Supply the number of lines in the data below that hold "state", and let that number be the whole answer.

Available data:
^^^^^^^^^^^^^^^^

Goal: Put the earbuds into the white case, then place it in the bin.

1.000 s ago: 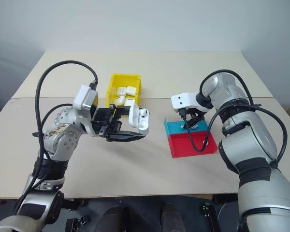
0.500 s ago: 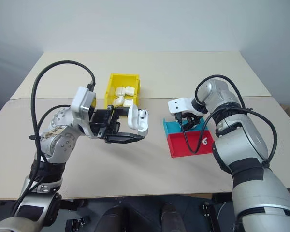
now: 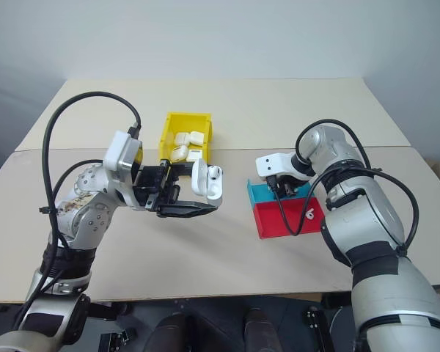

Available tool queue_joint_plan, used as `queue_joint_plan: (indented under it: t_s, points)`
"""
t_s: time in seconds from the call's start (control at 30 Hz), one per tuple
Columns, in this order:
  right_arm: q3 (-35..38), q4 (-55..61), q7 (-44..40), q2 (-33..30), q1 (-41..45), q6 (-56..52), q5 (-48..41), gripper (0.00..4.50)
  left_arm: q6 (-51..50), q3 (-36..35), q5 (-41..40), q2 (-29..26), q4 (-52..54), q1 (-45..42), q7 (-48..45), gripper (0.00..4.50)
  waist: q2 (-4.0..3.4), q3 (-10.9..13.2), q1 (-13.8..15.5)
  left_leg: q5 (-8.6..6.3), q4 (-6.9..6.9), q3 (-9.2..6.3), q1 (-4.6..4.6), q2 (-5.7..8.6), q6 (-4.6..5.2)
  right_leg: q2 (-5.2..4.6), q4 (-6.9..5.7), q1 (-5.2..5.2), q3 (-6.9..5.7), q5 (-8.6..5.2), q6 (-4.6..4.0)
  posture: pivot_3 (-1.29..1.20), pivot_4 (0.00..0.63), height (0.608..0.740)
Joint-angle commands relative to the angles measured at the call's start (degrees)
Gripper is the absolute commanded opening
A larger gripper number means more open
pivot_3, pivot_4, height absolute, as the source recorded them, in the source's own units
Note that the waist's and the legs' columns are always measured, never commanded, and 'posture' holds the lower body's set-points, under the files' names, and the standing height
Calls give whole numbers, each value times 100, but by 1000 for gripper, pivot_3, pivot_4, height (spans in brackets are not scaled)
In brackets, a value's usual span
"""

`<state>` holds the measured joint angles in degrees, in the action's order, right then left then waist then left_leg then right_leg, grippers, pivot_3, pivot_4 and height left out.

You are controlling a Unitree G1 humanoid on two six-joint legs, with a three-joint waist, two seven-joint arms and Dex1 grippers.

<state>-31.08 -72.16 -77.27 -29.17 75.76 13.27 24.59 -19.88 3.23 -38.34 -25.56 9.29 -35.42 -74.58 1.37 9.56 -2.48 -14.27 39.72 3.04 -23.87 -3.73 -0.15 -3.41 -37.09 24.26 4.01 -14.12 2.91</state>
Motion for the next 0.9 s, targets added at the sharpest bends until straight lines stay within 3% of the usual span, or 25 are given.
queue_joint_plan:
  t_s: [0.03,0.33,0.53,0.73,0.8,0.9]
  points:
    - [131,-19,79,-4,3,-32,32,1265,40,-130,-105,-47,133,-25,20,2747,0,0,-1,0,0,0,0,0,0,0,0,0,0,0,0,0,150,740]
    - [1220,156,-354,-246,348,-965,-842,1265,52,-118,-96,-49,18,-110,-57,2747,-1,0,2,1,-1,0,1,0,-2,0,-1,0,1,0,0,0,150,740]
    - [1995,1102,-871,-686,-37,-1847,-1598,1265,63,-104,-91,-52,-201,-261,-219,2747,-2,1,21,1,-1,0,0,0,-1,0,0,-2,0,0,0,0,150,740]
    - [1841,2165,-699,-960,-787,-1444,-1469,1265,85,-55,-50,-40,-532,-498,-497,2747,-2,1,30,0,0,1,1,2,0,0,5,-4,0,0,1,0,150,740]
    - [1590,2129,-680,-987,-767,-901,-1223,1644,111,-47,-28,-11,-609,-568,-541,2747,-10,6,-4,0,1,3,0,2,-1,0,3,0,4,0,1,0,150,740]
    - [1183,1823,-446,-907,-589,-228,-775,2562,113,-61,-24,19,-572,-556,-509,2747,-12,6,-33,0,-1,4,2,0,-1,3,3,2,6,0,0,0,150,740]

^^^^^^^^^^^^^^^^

Answer section:
2